The VDR gene encodes the vitamin D receptor, a protein that allows your cells to respond to vitamin D. In your hair follicles, vitamin D is essential for transitioning follicles from dormancy into the active growth phase. Without proper VDR function, your follicles get stuck. They don’t activate properly, so new hair doesn’t grow to replace what’s being shed. You’re losing hair but not replacing it at the normal rate.

The BsmI and FokI variants, carried by roughly 30-50% of people, reduce VDR function. This means your hair follicles don’t respond optimally to vitamin D, even if your vitamin D blood level is technically normal. Your follicles are waiting for a vitamin D signal that never comes strongly enough to trigger regrowth. This is why some people with “normal” vitamin D levels still see dramatic improvements in hair growth when they supplement with higher doses of vitamin D.

What this feels like: your hair loss might be accompanied by other signs of vitamin D receptor insensitivity, like slow wound healing, difficulty building muscle, or even seasonal mood changes. Your vitamin D blood level comes back at 35 ng/mL (technically normal), but your hair keeps falling out. Increasing your vitamin D intake doesn’t help until you push your level significantly higher than standard recommendations. This variant explains why.

The HFE gene regulates iron absorption. Iron is essential for hair follicle health, but too much iron is toxic to hair follicles (and every other cell). HFE maintains the balance. If your HFE gene has a variant, your iron metabolism might be off. Either you’re absorbing too much iron, which accelerates hair loss through oxidative stress, or your iron handling is inefficient, leading to deficiency. Both extremes damage hair.

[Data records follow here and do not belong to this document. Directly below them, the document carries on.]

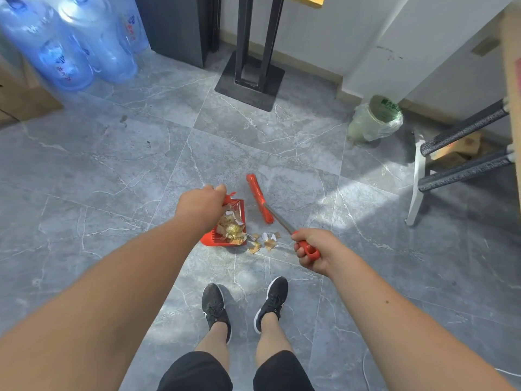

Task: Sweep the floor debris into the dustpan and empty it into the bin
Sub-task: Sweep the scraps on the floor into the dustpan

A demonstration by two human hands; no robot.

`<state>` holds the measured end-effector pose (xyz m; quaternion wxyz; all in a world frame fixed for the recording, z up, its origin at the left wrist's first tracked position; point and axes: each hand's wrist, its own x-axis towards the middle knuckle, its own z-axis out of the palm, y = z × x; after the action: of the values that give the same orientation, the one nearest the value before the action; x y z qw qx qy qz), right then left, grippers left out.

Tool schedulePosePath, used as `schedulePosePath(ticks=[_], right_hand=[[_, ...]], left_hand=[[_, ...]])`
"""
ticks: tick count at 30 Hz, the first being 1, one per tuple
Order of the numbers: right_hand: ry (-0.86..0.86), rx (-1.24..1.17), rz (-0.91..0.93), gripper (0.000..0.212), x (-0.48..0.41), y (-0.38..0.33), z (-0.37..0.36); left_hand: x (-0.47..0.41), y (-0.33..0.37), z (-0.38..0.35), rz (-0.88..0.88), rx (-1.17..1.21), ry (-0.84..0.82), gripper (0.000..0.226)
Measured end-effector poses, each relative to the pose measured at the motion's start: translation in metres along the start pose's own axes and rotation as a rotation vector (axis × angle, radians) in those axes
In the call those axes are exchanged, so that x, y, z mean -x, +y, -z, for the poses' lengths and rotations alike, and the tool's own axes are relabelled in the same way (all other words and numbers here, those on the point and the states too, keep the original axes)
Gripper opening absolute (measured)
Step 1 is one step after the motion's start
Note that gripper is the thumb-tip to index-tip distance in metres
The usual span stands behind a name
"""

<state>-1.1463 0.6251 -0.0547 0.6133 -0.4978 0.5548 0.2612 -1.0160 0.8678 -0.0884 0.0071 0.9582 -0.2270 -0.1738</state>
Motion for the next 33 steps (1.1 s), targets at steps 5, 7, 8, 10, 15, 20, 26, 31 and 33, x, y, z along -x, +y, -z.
schedulePosePath(ticks=[5,7,8,10,15,20,26,31,33], right_hand=[[0.070,0.006,-0.009,0.009,-0.005,0.007,0.004],[0.097,-0.012,-0.013,0.011,-0.007,0.011,0.003],[0.106,-0.025,-0.017,0.013,-0.008,0.013,0.002],[0.119,-0.064,-0.030,0.015,-0.008,0.017,0.000],[0.134,-0.213,-0.055,0.017,-0.008,0.030,-0.002],[0.140,-0.367,-0.090,0.021,-0.018,0.049,-0.008],[0.110,-0.465,-0.164,0.030,-0.031,0.059,-0.031],[0.089,-0.405,-0.165,0.024,-0.025,0.056,-0.048],[0.099,-0.390,-0.148,0.025,-0.023,0.054,-0.057]], left_hand=[[0.002,-0.001,0.000,0.018,-0.001,-0.004,0.031],[0.002,0.002,0.000,0.013,0.008,-0.015,0.034],[0.002,0.005,0.000,0.006,0.011,-0.019,0.035],[0.003,0.009,0.001,-0.008,0.021,-0.029,0.037],[0.004,0.010,0.001,-0.017,0.052,-0.044,0.036],[-0.001,-0.008,0.006,-0.032,0.060,-0.050,0.035],[0.004,-0.028,0.003,-0.115,0.007,-0.088,0.046],[0.001,-0.041,0.003,-0.131,-0.004,-0.093,0.044],[0.000,-0.043,0.004,-0.130,-0.023,-0.107,0.041]])
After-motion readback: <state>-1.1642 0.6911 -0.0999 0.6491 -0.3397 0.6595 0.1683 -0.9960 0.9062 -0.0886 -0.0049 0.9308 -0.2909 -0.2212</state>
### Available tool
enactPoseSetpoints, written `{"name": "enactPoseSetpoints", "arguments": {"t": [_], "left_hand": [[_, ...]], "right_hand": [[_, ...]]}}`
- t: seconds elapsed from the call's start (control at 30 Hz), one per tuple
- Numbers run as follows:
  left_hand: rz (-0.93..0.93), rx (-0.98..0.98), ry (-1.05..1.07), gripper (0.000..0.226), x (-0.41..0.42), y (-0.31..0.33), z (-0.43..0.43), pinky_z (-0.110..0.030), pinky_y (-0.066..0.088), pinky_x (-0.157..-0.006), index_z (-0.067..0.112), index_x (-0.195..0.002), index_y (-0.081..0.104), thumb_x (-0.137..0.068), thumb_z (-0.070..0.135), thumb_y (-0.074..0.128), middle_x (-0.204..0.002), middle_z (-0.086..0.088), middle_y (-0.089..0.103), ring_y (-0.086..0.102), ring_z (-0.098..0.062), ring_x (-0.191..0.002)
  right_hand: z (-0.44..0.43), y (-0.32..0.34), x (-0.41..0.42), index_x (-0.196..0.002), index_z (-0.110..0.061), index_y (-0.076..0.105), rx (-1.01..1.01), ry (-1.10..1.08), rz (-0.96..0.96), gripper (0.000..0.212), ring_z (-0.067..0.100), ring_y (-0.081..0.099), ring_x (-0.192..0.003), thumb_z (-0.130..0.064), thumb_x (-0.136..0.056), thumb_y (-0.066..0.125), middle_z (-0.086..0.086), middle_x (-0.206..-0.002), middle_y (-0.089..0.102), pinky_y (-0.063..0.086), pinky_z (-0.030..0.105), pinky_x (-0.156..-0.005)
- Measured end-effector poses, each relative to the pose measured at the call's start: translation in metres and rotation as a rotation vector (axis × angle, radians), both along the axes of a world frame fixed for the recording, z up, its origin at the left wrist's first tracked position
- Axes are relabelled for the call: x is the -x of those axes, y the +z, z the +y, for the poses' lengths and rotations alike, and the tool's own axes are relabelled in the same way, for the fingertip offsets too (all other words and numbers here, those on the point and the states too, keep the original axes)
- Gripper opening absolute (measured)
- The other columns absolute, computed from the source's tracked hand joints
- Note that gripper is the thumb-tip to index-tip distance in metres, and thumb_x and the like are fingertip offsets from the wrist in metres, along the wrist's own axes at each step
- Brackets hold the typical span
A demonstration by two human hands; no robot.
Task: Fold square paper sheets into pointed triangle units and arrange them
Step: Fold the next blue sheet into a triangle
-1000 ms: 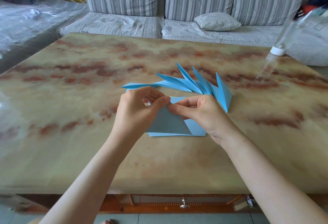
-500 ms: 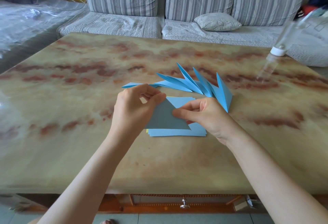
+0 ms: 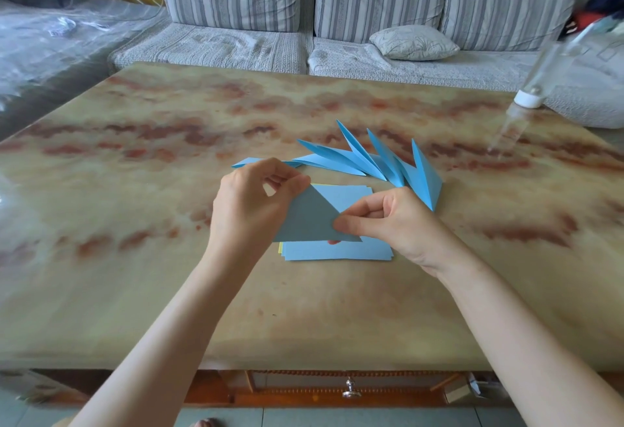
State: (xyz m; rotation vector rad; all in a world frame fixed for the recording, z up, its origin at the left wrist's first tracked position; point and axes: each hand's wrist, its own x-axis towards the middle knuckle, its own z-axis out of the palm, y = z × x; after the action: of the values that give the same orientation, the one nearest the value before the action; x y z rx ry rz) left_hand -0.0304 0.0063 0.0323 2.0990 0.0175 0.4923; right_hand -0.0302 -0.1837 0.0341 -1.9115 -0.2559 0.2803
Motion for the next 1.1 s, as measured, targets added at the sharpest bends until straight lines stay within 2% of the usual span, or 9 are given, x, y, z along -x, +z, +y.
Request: {"name": "enactPoseSetpoints", "arguments": {"t": [0.13,0.33,0.47,0.53,0.63,0.7,0.8,1.03,1.1], "left_hand": [[0.006,0.004,-0.009,0.007,0.000,-0.002,-0.002,-0.026,0.045,-0.077,0.028,-0.077,0.068,-0.083,0.028,0.070,-0.078,0.010,0.067,0.061,-0.011,-0.082],[-0.005,-0.002,0.010,0.006,-0.002,0.001,0.005,-0.010,0.036,-0.065,0.029,-0.077,0.068,-0.083,0.030,0.069,-0.079,0.012,0.067,0.059,-0.004,-0.081],[0.003,-0.009,0.011,0.006,-0.002,0.000,0.005,-0.013,0.037,-0.064,0.029,-0.077,0.068,-0.083,0.031,0.069,-0.079,0.013,0.066,0.059,-0.005,-0.080],[0.004,-0.011,0.020,0.007,-0.002,0.000,0.006,-0.012,0.036,-0.063,0.029,-0.076,0.068,-0.082,0.031,0.069,-0.077,0.014,0.065,0.058,-0.004,-0.078],[-0.004,-0.012,0.035,0.009,-0.004,0.000,0.010,-0.006,0.034,-0.063,0.030,-0.075,0.066,-0.083,0.030,0.069,-0.073,0.017,0.063,0.057,-0.001,-0.075],[0.001,-0.008,0.037,0.009,-0.004,0.000,0.011,-0.005,0.034,-0.062,0.029,-0.075,0.066,-0.083,0.029,0.069,-0.072,0.016,0.062,0.056,0.001,-0.073],[0.019,0.001,0.044,0.009,-0.004,-0.001,0.010,-0.005,0.034,-0.058,0.027,-0.075,0.067,-0.083,0.028,0.069,-0.070,0.016,0.061,0.054,0.004,-0.068],[0.051,0.015,0.045,0.010,-0.005,-0.002,0.006,-0.006,0.032,-0.051,0.027,-0.075,0.066,-0.084,0.030,0.069,-0.069,0.017,0.056,0.050,0.002,-0.063],[0.047,-0.001,0.058,0.011,-0.006,-0.002,0.005,-0.007,0.031,-0.050,0.028,-0.075,0.065,-0.085,0.030,0.068,-0.068,0.018,0.053,0.048,0.004,-0.060]], "right_hand": [[-0.002,-0.003,-0.004,-0.081,-0.007,0.075,0.036,-0.054,0.039,0.019,0.009,0.058,-0.072,-0.025,-0.075,0.078,0.015,-0.087,0.073,0.045,0.023,-0.079],[-0.003,-0.002,-0.001,-0.081,-0.007,0.075,0.026,0.054,-0.015,0.020,0.006,0.061,-0.079,-0.025,-0.086,0.068,0.000,-0.085,0.076,0.049,0.016,-0.074],[-0.001,-0.002,-0.001,-0.077,-0.012,0.075,0.072,0.065,-0.074,0.019,0.009,0.063,-0.083,-0.027,-0.086,0.067,-0.003,-0.083,0.076,0.050,0.020,-0.076],[-0.001,-0.003,-0.001,-0.075,-0.017,0.075,0.117,0.049,-0.104,0.020,0.016,0.064,-0.084,-0.033,-0.084,0.067,-0.005,-0.082,0.076,0.051,0.028,-0.082],[-0.001,-0.004,0.001,-0.073,-0.024,0.076,0.182,0.033,-0.142,0.032,0.042,0.060,-0.092,-0.053,-0.081,0.065,-0.001,-0.082,0.076,0.048,0.054,-0.090],[-0.001,-0.005,0.001,-0.073,-0.023,0.075,0.201,0.043,-0.152,0.033,0.045,0.058,-0.090,-0.052,-0.085,0.063,0.000,-0.080,0.075,0.044,0.060,-0.090],[0.001,-0.004,0.001,-0.072,-0.015,0.071,0.209,0.030,-0.136,0.032,0.034,0.063,-0.090,-0.040,-0.089,0.062,-0.004,-0.076,0.075,0.046,0.054,-0.092],[-0.002,-0.010,-0.002,-0.071,-0.015,0.065,0.240,0.042,-0.168,0.035,0.021,0.067,-0.081,-0.041,-0.092,0.056,-0.001,-0.070,0.073,0.048,0.048,-0.091],[-0.002,-0.012,-0.003,-0.072,-0.014,0.063,0.241,0.061,-0.170,0.033,0.014,0.067,-0.077,-0.037,-0.094,0.054,0.001,-0.071,0.073,0.052,0.038,-0.087]]}}
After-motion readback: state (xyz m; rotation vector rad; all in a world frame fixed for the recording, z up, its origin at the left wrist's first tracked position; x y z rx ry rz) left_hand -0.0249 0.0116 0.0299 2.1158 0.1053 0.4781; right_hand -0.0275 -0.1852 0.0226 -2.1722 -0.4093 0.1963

The C282Y and H63D variants, carried by roughly 5-10% of people of European ancestry, affect iron absorption. Many people with these variants never develop clinical hemochromatosis (iron overload disease), but they do have altered iron metabolism that affects hair. Your iron bloodwork might look normal, but your cells might be sitting in a state of chronic oxidative stress from excess iron, or struggling to access the iron they need.

What this feels like: if you have an HFE variant that increases iron absorption, your hair might be thinning despite supplementing with iron. You might feel fatigued, achy, or notice joint pain alongside hair loss. If your variant affects iron utilization, you might have persistently low-normal iron levels that your doctor says are fine, but your follicles are struggling. Standard iron supplementation doesn’t help because the problem isn’t iron quantity, it’s your ability to use it.